Data below —
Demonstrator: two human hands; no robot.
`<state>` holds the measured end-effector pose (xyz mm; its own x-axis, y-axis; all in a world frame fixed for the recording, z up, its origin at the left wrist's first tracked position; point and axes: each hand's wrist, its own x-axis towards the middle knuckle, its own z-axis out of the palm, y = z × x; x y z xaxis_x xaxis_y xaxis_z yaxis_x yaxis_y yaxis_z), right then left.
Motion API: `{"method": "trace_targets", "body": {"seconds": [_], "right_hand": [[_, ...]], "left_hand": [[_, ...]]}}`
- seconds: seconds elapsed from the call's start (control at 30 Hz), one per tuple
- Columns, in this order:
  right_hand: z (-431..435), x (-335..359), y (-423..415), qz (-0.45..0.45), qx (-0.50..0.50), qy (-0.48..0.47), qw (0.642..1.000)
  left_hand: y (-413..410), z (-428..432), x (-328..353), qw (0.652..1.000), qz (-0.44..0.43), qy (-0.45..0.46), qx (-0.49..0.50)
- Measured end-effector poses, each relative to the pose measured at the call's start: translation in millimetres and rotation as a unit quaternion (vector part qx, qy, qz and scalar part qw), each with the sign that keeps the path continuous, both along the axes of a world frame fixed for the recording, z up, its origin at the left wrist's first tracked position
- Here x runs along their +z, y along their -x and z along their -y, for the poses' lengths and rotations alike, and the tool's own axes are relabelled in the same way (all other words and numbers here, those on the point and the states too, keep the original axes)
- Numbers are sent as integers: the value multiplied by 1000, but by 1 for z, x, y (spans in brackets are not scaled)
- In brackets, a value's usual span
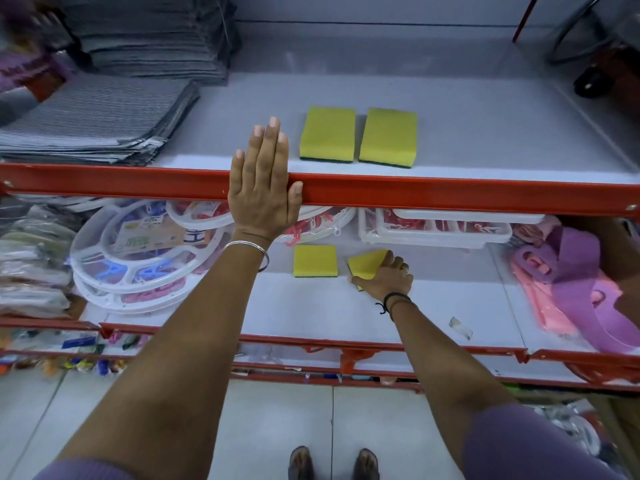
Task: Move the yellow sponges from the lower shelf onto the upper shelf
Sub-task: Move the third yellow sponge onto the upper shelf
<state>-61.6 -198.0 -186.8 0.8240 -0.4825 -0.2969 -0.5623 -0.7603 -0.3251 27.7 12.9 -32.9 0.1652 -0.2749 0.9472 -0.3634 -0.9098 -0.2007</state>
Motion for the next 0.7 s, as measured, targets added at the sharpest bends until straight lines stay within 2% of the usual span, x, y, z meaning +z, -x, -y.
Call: {"method": "trace_targets", "body": {"seconds": [0.23, 0.33, 0.4, 0.5, 0.7], "right_hand": [[-11, 11, 10, 27, 13, -62, 998], [-10, 38, 31, -2, 103, -149, 983], [-6, 66, 46, -20, 178, -185, 966], [0, 119, 67, -10, 256, -180, 950], [18, 232, 101, 42, 325, -241, 914]], "left_hand": [[2, 0, 1, 1000, -10, 3, 6], [5, 1, 3, 1000, -23, 4, 10], [6, 1, 5, 999, -36, 6, 13], [8, 0, 6, 999, -50, 5, 14], [14, -1, 7, 997, -78, 7, 9]]}}
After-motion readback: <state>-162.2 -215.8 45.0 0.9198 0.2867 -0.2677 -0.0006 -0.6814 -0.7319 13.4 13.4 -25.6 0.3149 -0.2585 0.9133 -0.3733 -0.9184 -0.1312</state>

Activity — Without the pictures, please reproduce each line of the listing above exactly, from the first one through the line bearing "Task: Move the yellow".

The answer —
Demonstrator: two human hands; no robot.
`<state>` holds the measured end-effector pose (xyz mm; its own x-axis, y-axis; all in a world frame fixed for the recording, z up, its origin at the left wrist's first tracked position; point and axes: each hand's wrist, its own x-axis towards the middle knuckle, its own z-axis out of the palm, y = z × x; x y z xaxis_x xaxis_y xaxis_z yaxis_x yaxis_y yaxis_z), right then left.
Motion API: `{"method": "trace_targets", "body": {"seconds": [_], "right_hand": [[_, ...]], "left_hand": [[_, ...]]}}`
- seconds: seconds elapsed from the call's start (control at 30 Hz), one per tuple
- Columns, in this order:
  right_hand: z (-431..435), x (-335..359), y (-423..415), qz (-0.45..0.45), qx (-0.50..0.50), qy (-0.48..0.47), qw (0.642..1.000)
  left_hand: y (-413..410), z (-428..432), x (-328..353), qw (0.652..1.000), qz (-0.44..0.43), qy (-0.45..0.46), qx (-0.49..0.50)
- Measured end-effector poses, each relative to the pose measured at the call's start: translation in millimetres and rotation as a unit quaternion (vector part qx, qy, qz and scalar part qw), each with the sign that keeps the path continuous, both along the axes of a world frame fixed for the recording, z up, its origin at the left wrist's first tracked position
- Here x runs along their +z, y along their -x and z along their -y, for the poses' lengths and rotations alike, and the tool's own axes are relabelled in the same way (all other words and numbers here, those on the point and the states too, keep the original axes)
- Numbers are sent as integers: the value multiplied by 1000, but by 1 for z, x, y (spans in brackets are not scaled)
- In brackets, a value's usual span
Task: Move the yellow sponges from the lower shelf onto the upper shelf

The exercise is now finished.